PHI CHINA Nanjing Laboratory Cooperation Achievements (1)
With rapid development in science and technology recent years, advanced surface analysis technology has become a necessary experimental technology for surface characteristics research in the fields of materials, energy, catalysis, microelectronics, and semiconductor industries.
XPS is an important scientific instrument in surface analysis, which can provide surface composition and chemical state information. It is widely used in scientific research and high-tech industries as well and take an important role to solve complex problems.

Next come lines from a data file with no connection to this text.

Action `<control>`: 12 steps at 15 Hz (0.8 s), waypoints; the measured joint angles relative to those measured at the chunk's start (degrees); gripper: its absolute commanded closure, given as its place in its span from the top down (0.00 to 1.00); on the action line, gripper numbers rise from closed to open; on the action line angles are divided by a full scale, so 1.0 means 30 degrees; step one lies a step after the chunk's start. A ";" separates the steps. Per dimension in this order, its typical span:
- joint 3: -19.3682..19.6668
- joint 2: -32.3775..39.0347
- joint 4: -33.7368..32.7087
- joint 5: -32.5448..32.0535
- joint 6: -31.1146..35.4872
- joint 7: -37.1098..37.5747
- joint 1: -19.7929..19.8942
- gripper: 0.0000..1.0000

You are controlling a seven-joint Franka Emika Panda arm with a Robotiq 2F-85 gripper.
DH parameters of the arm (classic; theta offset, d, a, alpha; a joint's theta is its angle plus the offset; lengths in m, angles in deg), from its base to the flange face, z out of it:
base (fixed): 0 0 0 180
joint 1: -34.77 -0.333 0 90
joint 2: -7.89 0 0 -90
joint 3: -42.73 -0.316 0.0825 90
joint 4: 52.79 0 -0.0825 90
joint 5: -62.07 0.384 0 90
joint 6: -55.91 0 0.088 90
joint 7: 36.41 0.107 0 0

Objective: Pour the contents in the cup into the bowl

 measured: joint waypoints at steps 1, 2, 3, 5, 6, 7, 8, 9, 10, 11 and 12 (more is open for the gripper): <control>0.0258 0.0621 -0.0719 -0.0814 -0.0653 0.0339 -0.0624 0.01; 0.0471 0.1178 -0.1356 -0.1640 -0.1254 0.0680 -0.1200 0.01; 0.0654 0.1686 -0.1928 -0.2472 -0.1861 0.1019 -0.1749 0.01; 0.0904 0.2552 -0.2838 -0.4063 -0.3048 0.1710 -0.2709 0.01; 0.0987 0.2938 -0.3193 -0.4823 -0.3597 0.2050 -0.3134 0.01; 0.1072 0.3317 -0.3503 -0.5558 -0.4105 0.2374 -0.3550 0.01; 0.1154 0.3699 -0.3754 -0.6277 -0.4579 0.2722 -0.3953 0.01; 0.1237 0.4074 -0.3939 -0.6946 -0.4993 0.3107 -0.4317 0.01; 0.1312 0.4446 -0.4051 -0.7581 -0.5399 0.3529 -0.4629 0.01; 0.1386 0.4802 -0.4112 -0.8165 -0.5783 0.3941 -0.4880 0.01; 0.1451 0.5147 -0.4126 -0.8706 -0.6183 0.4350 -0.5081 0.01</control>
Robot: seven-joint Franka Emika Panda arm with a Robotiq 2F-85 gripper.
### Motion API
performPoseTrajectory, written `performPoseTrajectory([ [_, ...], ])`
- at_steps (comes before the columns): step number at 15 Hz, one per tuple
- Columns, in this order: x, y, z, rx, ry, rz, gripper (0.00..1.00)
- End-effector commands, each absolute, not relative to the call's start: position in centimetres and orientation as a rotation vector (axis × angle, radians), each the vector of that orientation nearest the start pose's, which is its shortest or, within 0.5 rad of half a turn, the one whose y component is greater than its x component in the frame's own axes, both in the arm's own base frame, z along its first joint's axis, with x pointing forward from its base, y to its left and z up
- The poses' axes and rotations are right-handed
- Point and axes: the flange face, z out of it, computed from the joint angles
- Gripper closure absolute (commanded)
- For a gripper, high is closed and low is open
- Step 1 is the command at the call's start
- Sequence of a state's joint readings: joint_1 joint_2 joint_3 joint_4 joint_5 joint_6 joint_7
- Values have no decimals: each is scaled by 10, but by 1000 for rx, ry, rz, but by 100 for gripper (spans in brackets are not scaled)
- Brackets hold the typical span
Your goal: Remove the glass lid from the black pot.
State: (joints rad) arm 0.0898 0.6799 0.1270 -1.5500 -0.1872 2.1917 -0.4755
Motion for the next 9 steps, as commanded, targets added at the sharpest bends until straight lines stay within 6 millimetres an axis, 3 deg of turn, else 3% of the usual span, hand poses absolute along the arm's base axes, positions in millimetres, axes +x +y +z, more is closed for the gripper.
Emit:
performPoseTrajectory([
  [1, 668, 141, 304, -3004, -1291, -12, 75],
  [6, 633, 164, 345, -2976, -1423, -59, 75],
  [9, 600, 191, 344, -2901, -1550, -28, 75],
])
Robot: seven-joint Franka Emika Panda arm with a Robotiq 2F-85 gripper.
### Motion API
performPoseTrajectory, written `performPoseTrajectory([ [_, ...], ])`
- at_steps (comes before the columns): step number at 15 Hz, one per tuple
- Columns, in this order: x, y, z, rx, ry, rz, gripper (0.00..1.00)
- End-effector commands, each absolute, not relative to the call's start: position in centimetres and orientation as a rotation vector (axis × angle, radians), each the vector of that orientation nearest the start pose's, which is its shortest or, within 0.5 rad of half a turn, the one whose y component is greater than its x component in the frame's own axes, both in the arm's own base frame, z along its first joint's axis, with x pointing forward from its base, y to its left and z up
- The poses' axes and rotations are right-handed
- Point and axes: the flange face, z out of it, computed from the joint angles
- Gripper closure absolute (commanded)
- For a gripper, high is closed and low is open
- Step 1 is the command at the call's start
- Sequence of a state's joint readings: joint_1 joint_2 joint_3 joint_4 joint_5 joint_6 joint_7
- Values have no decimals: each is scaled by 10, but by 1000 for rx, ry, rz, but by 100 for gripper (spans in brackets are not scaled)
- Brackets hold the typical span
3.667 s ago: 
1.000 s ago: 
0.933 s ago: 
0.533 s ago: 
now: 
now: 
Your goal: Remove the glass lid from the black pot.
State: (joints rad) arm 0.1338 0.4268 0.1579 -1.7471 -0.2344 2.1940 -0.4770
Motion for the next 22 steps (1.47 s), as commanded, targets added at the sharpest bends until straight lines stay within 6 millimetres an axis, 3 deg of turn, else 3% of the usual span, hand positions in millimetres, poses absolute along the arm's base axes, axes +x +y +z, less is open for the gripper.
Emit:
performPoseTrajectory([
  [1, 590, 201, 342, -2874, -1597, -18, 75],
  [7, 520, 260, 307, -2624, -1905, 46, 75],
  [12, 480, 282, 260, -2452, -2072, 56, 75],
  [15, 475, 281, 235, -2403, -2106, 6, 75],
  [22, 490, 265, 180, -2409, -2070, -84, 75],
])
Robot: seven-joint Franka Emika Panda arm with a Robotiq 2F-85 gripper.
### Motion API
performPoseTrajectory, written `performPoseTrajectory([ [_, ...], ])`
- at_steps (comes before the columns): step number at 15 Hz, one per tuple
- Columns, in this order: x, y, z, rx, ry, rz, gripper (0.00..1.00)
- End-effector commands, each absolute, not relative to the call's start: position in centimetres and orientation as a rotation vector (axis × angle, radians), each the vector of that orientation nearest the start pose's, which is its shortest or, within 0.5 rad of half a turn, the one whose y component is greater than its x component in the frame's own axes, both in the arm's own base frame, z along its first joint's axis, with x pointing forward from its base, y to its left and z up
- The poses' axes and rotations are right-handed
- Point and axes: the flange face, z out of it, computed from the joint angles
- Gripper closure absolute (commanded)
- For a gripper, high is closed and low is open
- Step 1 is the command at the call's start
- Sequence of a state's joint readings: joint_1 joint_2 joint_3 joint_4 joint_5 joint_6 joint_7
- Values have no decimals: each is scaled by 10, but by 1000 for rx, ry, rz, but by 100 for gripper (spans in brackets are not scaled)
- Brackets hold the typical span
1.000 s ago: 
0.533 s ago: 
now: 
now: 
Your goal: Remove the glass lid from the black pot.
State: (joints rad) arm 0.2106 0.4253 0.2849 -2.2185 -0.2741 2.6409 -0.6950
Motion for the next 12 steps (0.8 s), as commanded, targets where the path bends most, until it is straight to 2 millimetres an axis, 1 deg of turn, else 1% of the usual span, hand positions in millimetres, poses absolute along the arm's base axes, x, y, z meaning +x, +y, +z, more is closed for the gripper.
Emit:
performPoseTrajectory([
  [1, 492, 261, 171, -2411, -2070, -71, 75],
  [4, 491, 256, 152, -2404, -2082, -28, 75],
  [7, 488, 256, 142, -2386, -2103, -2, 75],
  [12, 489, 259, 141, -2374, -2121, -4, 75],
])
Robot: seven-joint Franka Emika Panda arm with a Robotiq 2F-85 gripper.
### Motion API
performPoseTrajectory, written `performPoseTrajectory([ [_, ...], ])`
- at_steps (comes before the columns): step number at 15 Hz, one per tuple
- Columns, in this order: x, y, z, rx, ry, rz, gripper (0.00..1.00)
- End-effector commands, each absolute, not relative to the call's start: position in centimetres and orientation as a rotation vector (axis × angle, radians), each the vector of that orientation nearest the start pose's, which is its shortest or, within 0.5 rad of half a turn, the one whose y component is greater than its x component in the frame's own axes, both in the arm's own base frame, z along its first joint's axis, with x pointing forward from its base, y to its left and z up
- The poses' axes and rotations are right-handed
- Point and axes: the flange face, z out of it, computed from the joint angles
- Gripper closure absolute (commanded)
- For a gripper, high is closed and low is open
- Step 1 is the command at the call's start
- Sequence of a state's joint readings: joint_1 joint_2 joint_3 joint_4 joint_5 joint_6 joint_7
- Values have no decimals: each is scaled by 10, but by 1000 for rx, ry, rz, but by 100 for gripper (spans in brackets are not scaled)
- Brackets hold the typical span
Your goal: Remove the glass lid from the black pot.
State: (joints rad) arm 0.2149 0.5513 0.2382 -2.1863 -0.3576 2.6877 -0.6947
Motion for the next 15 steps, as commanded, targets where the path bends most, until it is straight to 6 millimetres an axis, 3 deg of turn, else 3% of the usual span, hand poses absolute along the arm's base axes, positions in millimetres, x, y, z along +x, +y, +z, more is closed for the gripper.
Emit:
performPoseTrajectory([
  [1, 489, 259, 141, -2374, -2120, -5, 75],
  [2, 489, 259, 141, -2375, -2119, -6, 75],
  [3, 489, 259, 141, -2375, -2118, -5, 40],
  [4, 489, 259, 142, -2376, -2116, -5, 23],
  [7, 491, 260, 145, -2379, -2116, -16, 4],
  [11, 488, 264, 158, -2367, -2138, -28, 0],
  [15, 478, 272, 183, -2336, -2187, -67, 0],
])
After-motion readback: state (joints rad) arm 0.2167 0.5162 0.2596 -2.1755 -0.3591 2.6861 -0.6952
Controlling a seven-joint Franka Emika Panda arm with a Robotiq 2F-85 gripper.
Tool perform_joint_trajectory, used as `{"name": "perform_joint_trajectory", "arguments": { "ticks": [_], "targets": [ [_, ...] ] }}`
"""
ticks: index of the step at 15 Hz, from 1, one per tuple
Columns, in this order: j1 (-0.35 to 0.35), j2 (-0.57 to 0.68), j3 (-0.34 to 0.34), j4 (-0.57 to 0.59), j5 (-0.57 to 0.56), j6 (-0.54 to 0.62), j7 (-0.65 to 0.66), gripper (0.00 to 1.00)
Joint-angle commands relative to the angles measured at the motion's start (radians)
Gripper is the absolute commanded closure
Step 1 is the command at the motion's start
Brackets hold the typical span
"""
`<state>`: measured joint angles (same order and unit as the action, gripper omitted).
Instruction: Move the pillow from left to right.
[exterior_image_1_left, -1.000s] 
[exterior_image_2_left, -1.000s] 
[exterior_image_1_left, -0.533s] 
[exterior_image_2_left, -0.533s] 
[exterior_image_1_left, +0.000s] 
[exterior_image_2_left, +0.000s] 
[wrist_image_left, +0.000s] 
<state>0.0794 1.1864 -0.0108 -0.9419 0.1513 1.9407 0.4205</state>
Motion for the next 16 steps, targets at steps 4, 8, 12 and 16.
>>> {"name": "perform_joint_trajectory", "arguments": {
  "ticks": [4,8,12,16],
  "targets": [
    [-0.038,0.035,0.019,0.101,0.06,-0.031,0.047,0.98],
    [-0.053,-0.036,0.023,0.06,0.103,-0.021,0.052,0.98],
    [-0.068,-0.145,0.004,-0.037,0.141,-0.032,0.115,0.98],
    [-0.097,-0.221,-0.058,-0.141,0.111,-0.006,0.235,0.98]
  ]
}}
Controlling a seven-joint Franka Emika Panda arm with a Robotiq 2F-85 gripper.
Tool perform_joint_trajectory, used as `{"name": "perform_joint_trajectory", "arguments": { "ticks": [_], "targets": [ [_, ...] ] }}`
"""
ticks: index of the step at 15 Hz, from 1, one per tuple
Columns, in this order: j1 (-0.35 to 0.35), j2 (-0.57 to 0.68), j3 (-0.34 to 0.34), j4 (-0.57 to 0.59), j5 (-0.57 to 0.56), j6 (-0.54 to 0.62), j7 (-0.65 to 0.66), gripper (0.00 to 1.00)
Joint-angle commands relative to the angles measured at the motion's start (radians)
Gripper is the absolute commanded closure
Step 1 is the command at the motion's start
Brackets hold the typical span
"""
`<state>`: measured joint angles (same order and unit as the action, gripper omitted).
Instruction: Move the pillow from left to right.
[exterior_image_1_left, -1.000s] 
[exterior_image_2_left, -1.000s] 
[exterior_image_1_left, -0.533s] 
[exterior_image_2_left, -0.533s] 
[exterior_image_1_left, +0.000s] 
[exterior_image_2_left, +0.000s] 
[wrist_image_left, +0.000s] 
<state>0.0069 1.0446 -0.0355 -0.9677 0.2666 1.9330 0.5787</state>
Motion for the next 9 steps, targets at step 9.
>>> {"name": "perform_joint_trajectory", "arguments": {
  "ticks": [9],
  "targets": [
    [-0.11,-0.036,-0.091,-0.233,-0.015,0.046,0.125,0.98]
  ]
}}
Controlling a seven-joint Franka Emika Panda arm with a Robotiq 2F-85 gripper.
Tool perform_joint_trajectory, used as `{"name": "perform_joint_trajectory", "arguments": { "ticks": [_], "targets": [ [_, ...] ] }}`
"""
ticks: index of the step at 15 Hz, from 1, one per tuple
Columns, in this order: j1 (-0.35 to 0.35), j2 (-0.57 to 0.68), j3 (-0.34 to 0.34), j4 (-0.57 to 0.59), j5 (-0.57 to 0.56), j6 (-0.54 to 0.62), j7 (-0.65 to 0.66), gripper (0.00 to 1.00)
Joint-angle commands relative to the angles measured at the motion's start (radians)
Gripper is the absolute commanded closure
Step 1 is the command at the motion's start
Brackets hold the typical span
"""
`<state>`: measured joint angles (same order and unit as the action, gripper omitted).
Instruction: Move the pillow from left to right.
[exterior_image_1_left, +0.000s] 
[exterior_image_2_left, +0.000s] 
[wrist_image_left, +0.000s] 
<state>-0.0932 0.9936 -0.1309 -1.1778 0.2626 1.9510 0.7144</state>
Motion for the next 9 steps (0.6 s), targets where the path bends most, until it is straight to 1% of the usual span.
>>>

Perovskite materials itself have the characteristics of direct band gap, bipolar transport, high absorption coefficient, low exciton binding energy, long carrier diffusion distance and solvability. It has a rapid development in recent years. However, perovskite materials are sensitive under the effect of light, electric field, temperature, water and oxygen content in the environment, thus seriously hindering the commercialization of perovskite solar cells. Comparing to traditional three-dimensional (3D) halide perovskite solar cell materials, two-dimensional Ruddlesden–Popper (2DRP) layered perovskites exhibit improved photostability and thermal stability because of its’ improved moisture resistance, excellent light stability and thermal stability, ultra-low self doping behavior and significantly reduced ion migration effect. The stability of 2DRP layered perovskite come from the protection of organic amines on the surface, the effective regulation of perovskite tolerance factor in low dimension, and the interlayer interaction by the van der Waals force and hydrogen bond. But as the hydrogen bond and van der Waals force are weak, the improvement of the layered framework stability is limited, at the same time, the weak interaction between 2DRP perovskite layers limited it’s self-assembly and the charge transport across the layers. Therefore, the thin film quality of perovskite active layer and the separation and transmission characteristics of photocarriers are affected.
To solve this scientific quest, Huang Wei, academician of Flexible Electronics Research Institute, Northwestern Polytechnical University, Professor Chen Yonghua, Institute of advanced materials, Nanjing University of technology and Professor Zhang Lijun, National Key Laboratory of Integrated Optoelectronics / School of materials, Jilin University reported an efficient and stable layered perovskite solar cell together.
By innovatively introducing an organic amine with a S (Sulfur) atom, the interaction between the layers can be regulated effectively by the S-S interaction, the charge transfer across the layered are enhanced and the layered perovskite framework are further stabilized, and therefore prepared high performance 2DRP layered perovskite solar cells with efficiency reached 18.06% (certification efficiency 17.6%). Meanwhile, the reinforced interlayer interaction has significantly improved the moisture and thermal stability and the device stability of 2DRP perovskite film. The device can keep at maximum output under standard sun light for 1000 hours with less than 15% attenuation of efficiency. The related achievements were published in nature Photonics (nature photonics 14, 154 (2020). Doi: 10.1038 / s41566-019-0572-6) under the title of “Efficient and stable Ruddlesden–Popper perovskite solar cell with tailored interlayer molecular interaction”.
The mechanism of the interlayer interaction is one of the key points of this research. Dr. Ju Huanxin from Phi China Laboratory is honored to be in this research, measuring the XPS spectra of S2p, C1s, N1s, I3d and Pb4f through the high-resolution PHI XPS. The result of this research shown that the interaction of S elements provides a favorable data support for the study of kinetics, stability and charge transfer characteristics of 2DRP layered perovskite films.
Introduction of PHI CHINA Nanjing Laboratory
PHI CHINA Nanjing laboratory was established in December, 2018. It is committed to provide technical support for PHI CHINA surface analysis equipment and promoting the application of advanced surface analysis technology in scientific research and high-tech industries through cooperation. At present, the XPS system in PHI CHINA laboratory integrates multiple surface analysis technologies (XPS-UPS-IPES-GCIB): the unique scanning-focus XPS can provide high surface sensitivity (
Dr. Ju Huanxin, former associate researcher at the National Synchrotron Radiation Laboratory of the University of Science and Technology of China, is mainly engaged in the research of soft X-ray spectroscopy methodology and the electronic properties of energy materials / device interfaces. He joined PHI (China) Limited in November, 2018 as Application Scientist, responsible for the setup and operation management of PHI CHINA Nanjing surface analysis laboratory. In cooperation with users in academic research, he has published more than 80 academic papers in Nature Photonics, Nature Chemistry, Nature Energy, Nature communication, J. Am. Chem. Soc., Angew. Chem. Int. Ed, Adv. Mater and other journals.